▶ **Work required**: Return all lines in the data where the string "waste" can be found.

Items from a dataset:
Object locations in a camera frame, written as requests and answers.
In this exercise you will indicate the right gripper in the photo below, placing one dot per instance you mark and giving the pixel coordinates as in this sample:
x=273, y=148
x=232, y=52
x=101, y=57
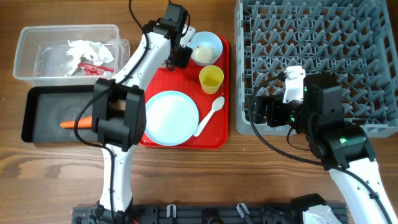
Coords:
x=261, y=111

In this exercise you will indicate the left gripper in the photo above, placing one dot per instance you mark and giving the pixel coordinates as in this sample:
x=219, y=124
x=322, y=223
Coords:
x=181, y=59

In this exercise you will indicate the light blue bowl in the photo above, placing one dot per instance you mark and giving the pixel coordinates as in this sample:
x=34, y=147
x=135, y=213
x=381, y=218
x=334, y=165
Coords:
x=206, y=38

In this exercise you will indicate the yellow plastic cup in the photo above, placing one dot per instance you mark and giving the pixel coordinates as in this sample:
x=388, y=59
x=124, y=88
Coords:
x=211, y=77

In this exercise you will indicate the white napkin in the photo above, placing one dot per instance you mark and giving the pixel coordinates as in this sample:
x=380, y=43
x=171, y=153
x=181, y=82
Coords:
x=95, y=52

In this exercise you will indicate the light blue plate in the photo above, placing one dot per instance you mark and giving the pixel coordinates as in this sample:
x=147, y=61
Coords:
x=172, y=118

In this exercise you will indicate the red snack wrapper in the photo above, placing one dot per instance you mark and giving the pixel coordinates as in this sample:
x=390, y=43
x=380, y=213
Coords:
x=89, y=73

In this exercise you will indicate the orange carrot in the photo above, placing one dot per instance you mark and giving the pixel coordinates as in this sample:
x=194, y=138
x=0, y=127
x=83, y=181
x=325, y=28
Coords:
x=83, y=123

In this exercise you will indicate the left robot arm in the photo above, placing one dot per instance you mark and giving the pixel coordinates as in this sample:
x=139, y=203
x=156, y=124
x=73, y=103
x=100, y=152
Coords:
x=118, y=106

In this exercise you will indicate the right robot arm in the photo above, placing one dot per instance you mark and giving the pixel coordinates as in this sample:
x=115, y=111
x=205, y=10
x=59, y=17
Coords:
x=341, y=148

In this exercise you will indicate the grey dishwasher rack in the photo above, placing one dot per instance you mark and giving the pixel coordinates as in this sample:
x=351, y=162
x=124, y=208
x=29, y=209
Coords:
x=350, y=39

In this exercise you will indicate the clear plastic waste bin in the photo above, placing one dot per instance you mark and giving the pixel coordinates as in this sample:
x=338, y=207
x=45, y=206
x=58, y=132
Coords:
x=41, y=55

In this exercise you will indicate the black food waste tray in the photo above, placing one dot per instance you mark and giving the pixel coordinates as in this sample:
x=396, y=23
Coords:
x=47, y=107

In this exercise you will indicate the white plastic spoon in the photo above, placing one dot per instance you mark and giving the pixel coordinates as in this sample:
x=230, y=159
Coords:
x=216, y=106

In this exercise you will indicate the red serving tray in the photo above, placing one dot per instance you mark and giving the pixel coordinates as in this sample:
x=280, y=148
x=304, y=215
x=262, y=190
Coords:
x=186, y=80

▶ **Output**:
In this exercise you will indicate the clear plastic waste bin in the photo above, placing one dot per instance you mark and giving the pixel coordinates as in this sample:
In this exercise you will indicate the black food waste tray in the photo above, placing one dot per instance you mark and giving the pixel coordinates as in this sample:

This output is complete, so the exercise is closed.